• _WORK TO COMPLETE_: The answer is the set of lines that include "small", copied from the data below.
Segment Start: DATA TO USE
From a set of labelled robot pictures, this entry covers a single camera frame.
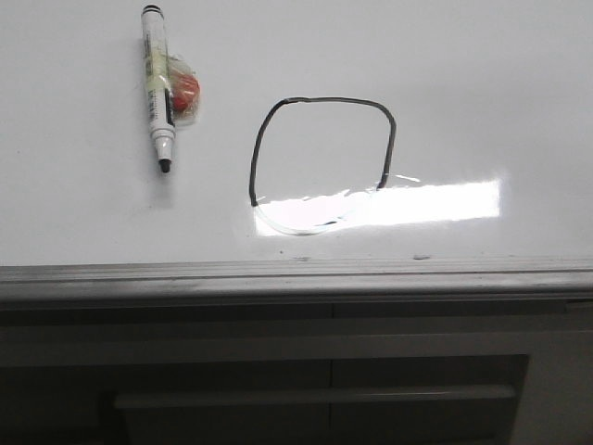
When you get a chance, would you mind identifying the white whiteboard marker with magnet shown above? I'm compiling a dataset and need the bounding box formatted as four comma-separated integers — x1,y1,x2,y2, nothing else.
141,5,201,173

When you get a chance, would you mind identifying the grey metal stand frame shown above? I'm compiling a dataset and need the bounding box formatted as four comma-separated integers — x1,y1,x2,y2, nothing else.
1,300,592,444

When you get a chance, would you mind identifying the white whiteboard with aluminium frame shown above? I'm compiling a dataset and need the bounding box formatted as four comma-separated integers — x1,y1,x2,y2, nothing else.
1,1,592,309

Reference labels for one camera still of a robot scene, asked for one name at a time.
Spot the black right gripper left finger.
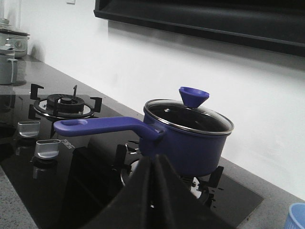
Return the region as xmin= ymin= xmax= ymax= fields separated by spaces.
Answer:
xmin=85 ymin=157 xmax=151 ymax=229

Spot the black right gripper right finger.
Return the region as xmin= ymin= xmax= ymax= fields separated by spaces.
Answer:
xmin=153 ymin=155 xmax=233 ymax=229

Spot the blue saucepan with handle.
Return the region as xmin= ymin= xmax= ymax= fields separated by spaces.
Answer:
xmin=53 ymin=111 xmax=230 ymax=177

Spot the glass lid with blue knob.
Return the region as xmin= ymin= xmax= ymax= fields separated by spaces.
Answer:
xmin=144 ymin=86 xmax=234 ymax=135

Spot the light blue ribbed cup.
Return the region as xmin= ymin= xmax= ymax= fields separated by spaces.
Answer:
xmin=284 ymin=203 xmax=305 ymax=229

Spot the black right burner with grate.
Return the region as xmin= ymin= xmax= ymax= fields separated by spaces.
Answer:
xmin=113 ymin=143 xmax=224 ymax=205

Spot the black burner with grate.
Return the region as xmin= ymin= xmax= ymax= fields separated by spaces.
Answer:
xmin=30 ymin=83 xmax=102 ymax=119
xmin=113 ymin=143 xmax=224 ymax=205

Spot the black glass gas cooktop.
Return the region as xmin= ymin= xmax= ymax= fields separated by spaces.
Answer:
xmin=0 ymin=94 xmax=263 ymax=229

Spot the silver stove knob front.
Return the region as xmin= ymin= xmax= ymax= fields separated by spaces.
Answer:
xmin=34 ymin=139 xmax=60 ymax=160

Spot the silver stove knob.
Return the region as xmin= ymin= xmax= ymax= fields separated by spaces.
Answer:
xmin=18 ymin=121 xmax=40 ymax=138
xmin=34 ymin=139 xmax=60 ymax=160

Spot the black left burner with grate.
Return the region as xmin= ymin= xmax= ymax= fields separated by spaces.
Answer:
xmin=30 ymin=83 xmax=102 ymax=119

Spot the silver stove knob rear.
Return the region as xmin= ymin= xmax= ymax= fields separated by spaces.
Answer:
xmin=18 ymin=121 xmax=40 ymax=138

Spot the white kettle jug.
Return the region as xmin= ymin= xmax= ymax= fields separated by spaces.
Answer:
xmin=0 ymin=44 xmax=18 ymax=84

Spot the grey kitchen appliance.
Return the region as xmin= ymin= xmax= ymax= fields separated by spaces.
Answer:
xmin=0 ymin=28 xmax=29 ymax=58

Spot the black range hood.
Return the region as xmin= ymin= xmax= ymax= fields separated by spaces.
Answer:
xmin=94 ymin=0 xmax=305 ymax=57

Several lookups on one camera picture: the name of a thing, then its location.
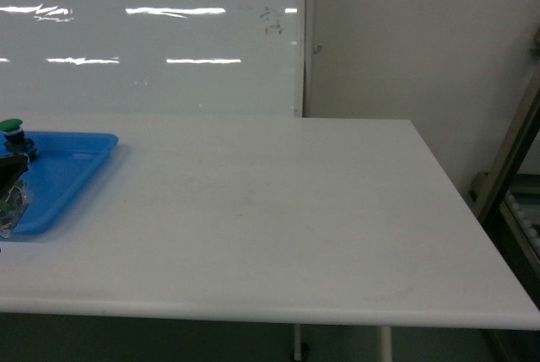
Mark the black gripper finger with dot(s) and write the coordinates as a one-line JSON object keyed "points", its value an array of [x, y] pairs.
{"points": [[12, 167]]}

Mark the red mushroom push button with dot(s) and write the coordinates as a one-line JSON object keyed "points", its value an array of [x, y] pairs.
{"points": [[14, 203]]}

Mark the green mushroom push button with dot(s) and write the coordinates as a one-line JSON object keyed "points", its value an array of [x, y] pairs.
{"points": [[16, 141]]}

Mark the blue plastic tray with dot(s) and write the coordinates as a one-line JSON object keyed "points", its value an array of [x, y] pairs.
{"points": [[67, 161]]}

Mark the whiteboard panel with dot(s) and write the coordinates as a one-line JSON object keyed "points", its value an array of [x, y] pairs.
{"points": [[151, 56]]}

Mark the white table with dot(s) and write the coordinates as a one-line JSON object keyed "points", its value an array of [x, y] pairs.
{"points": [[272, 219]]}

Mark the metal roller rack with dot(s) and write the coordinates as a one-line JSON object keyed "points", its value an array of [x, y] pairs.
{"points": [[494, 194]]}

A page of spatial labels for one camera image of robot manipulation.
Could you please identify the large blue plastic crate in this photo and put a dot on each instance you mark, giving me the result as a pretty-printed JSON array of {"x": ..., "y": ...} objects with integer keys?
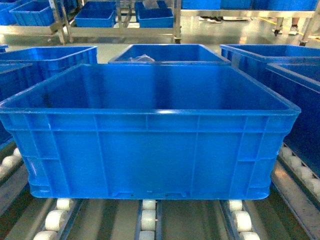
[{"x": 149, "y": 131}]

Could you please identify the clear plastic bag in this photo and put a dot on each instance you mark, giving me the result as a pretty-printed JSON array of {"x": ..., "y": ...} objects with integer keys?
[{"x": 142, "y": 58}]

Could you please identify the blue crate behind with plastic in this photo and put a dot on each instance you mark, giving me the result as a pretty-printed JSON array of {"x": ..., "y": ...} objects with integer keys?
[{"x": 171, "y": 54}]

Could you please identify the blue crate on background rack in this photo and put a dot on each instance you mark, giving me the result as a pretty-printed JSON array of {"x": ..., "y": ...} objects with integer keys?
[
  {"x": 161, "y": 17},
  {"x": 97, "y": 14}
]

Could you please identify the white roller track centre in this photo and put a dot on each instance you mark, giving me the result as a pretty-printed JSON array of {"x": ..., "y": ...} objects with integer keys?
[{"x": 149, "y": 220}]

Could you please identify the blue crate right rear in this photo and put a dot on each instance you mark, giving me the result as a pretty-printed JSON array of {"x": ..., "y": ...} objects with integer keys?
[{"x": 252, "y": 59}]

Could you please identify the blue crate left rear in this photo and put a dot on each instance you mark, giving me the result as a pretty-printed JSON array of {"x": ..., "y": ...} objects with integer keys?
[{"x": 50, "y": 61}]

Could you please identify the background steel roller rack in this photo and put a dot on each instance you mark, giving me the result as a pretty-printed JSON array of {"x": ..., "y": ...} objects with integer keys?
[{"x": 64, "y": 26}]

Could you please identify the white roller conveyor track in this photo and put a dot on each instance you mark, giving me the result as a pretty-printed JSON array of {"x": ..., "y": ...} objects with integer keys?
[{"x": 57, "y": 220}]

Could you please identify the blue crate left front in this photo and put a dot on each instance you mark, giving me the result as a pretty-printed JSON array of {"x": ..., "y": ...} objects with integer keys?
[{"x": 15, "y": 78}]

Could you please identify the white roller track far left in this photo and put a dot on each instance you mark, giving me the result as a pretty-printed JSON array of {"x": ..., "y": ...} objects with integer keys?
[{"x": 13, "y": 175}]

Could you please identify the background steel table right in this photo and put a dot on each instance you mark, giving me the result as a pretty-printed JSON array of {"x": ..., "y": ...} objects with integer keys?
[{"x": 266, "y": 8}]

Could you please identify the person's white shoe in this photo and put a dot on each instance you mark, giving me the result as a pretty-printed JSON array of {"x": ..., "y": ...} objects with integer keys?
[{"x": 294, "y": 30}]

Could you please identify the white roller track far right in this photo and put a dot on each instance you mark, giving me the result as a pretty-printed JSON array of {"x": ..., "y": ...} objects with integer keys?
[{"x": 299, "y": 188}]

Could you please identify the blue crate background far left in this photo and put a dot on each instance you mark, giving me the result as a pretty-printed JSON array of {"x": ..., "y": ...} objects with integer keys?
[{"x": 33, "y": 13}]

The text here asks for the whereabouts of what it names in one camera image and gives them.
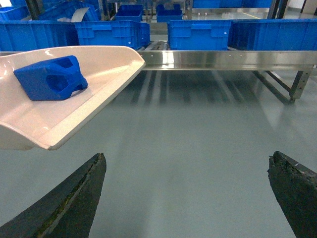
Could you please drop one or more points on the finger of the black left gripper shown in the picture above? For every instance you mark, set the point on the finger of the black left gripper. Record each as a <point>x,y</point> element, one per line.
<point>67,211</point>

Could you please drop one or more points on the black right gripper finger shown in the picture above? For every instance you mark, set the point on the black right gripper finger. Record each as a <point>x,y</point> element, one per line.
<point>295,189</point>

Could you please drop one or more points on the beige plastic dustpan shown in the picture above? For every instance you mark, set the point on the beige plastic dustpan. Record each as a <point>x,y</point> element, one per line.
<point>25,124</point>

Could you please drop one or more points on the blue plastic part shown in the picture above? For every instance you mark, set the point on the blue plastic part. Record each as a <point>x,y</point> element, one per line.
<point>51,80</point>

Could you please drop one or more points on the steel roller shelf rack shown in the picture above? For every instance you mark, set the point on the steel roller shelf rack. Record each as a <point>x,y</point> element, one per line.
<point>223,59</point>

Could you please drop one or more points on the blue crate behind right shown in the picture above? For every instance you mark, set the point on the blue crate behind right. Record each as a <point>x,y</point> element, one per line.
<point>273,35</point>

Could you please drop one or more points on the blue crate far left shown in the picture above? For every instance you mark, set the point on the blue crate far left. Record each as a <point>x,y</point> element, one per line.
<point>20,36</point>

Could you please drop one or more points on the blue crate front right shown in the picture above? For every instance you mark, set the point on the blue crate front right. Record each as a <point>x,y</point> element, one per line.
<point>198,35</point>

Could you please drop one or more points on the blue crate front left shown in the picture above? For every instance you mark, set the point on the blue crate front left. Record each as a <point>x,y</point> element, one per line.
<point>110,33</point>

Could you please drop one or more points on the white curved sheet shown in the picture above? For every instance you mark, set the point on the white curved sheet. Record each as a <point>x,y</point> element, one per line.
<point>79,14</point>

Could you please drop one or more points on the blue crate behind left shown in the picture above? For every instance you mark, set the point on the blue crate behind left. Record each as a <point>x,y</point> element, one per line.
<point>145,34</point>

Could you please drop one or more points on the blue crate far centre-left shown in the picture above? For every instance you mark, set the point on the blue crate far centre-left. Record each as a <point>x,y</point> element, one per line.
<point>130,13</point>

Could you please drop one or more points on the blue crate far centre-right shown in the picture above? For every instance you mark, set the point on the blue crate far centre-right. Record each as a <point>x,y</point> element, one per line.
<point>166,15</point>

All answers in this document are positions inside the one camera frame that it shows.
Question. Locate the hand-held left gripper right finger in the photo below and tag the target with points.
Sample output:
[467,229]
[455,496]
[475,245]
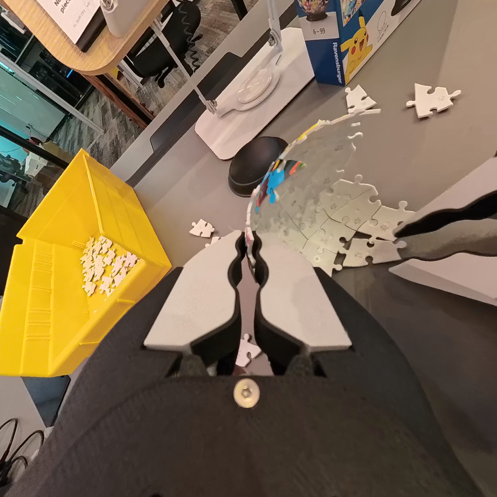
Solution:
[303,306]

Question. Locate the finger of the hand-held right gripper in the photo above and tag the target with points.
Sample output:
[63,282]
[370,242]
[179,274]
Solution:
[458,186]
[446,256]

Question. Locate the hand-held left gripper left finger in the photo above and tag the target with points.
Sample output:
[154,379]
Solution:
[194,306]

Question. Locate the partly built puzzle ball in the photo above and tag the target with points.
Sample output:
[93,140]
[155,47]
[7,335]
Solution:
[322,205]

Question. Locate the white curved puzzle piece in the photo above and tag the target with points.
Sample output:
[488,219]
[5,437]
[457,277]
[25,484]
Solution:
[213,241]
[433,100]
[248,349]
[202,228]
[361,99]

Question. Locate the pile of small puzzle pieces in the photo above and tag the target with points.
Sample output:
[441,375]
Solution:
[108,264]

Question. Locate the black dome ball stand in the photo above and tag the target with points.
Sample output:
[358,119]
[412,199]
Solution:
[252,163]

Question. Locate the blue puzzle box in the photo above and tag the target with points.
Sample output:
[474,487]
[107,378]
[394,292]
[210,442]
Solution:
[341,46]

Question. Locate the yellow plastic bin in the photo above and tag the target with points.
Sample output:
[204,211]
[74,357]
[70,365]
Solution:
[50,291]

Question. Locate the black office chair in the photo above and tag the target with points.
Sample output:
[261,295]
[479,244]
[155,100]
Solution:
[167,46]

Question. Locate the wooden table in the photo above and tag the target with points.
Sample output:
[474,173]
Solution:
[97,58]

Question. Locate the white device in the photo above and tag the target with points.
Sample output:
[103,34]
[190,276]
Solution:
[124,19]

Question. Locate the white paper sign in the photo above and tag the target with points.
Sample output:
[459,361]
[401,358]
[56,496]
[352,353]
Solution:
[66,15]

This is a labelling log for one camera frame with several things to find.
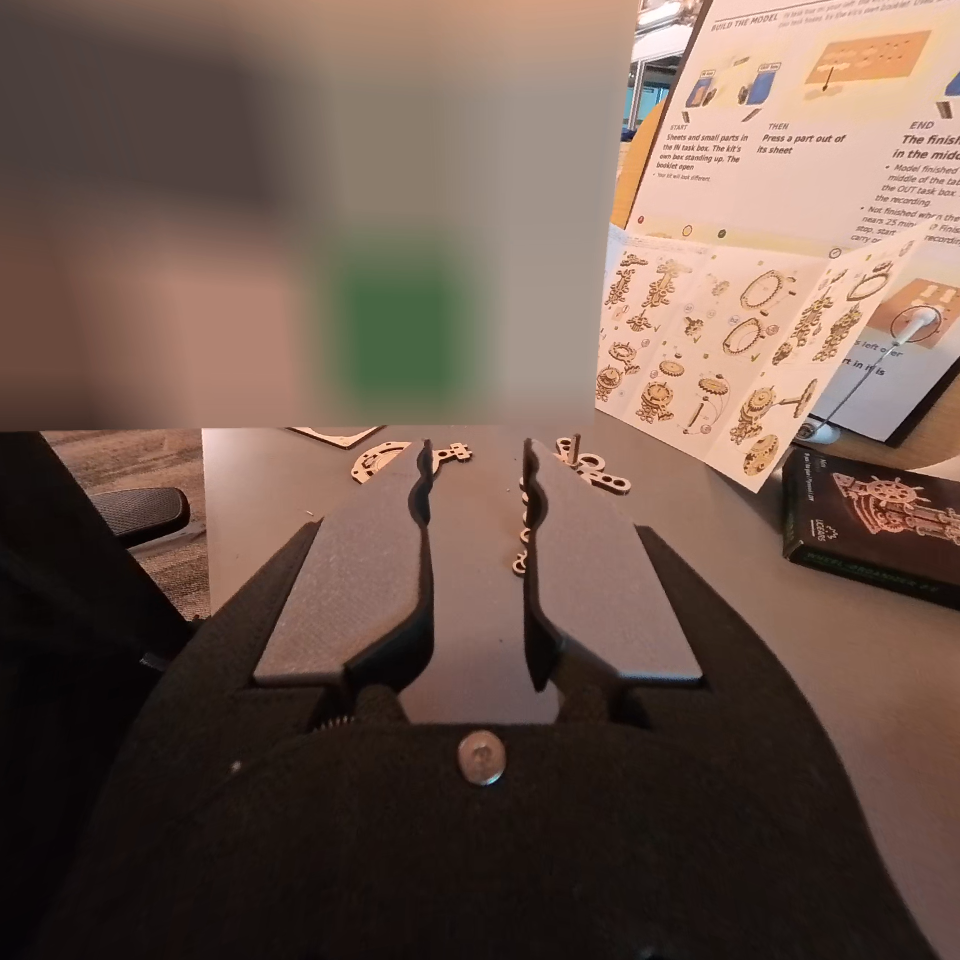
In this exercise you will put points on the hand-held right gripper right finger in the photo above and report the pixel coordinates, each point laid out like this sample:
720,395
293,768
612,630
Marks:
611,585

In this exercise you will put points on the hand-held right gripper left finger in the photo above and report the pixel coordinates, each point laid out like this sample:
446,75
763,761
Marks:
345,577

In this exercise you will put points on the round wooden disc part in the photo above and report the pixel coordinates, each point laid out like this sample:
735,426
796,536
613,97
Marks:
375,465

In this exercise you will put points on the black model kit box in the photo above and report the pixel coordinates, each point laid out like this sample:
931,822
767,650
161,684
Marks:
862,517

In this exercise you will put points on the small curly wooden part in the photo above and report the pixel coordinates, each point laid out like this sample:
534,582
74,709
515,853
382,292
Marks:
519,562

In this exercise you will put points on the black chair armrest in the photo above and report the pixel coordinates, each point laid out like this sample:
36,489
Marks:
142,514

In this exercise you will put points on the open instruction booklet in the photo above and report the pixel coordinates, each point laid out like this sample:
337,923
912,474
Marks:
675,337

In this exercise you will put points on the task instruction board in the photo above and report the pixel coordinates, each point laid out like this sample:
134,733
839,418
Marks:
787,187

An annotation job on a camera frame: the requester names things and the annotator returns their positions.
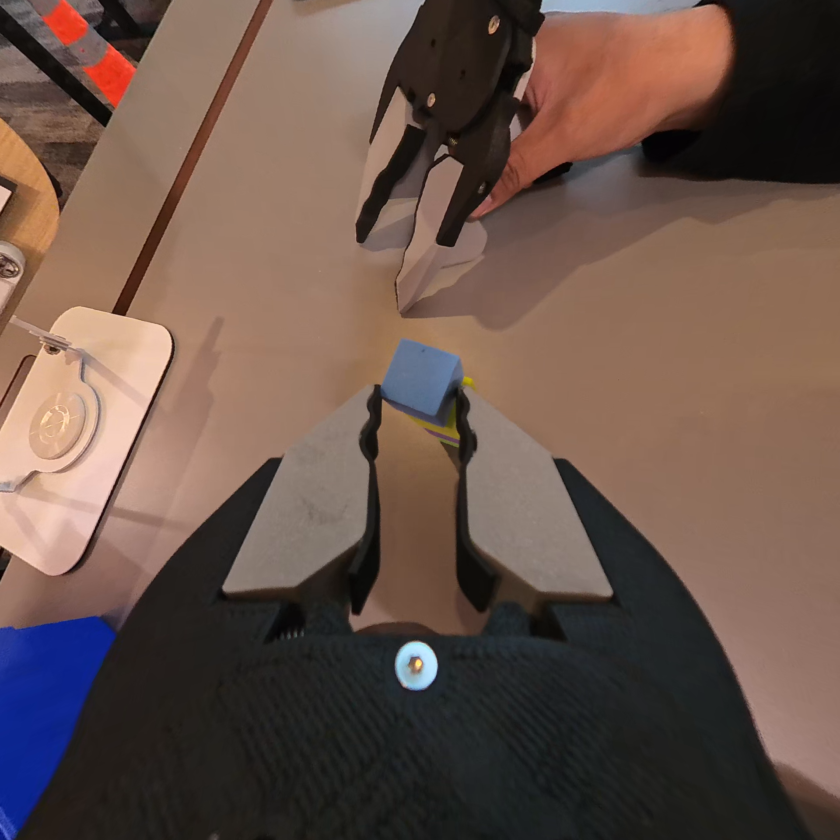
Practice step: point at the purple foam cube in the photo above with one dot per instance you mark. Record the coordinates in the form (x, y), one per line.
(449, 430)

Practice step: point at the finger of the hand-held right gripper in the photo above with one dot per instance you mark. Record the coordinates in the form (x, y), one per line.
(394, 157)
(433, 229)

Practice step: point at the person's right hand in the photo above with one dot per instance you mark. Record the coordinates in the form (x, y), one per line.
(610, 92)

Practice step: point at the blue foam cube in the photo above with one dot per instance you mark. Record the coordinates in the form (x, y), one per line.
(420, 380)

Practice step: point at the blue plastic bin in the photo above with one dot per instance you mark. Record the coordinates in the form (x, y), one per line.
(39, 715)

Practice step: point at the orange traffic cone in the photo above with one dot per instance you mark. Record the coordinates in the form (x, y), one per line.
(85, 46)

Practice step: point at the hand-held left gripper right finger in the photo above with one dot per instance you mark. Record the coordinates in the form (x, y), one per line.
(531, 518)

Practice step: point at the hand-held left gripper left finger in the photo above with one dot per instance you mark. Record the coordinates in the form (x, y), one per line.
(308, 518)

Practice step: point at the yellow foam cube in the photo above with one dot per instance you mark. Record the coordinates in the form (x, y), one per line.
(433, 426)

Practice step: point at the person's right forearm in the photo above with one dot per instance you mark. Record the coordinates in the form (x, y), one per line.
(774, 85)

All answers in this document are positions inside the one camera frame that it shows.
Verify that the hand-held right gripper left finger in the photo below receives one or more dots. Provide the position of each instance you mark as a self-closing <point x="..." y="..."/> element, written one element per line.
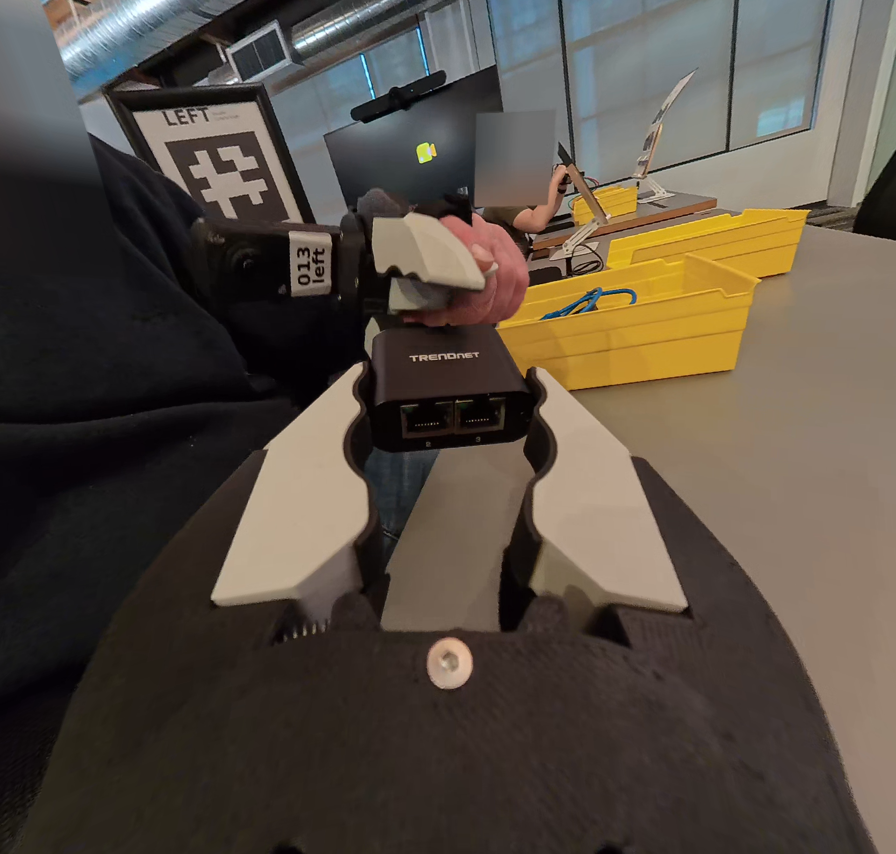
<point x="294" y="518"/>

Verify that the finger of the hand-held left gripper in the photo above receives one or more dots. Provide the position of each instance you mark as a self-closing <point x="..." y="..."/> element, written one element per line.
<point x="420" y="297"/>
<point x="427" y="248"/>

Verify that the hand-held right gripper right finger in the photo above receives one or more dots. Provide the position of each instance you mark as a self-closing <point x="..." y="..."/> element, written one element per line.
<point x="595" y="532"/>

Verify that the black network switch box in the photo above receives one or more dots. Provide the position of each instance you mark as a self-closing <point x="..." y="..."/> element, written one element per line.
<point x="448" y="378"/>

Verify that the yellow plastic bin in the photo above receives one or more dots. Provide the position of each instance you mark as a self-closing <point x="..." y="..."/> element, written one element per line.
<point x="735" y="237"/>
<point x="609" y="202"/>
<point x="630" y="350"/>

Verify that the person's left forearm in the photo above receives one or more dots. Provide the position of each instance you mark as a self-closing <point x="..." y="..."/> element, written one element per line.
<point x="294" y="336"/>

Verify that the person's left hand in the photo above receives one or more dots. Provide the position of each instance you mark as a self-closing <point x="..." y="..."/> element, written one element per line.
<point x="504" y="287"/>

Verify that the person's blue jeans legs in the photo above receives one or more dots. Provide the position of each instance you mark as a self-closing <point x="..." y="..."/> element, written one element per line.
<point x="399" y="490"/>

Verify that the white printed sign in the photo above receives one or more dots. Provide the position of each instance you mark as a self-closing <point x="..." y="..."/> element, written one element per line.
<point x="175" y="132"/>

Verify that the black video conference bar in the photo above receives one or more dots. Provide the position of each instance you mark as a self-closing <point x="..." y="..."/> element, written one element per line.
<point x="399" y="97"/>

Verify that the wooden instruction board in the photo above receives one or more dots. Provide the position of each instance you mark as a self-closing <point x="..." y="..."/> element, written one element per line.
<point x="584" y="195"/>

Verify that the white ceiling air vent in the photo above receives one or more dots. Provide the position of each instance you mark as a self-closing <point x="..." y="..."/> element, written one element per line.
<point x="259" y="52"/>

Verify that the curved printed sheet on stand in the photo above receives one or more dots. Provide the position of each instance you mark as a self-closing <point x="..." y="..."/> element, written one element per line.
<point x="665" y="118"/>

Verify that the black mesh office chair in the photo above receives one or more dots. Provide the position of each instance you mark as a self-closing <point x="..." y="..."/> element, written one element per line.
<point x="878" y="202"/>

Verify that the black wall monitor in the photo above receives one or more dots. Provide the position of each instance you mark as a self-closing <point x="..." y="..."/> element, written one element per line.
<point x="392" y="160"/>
Segment End: DATA TO USE
• _REPLY_:
Question. Locate the pile of small puzzle pieces in the photo above and tag the target with points.
In this exercise you will put points on the small curly wooden part in the photo above and report the pixel coordinates, each point laid out like this sample:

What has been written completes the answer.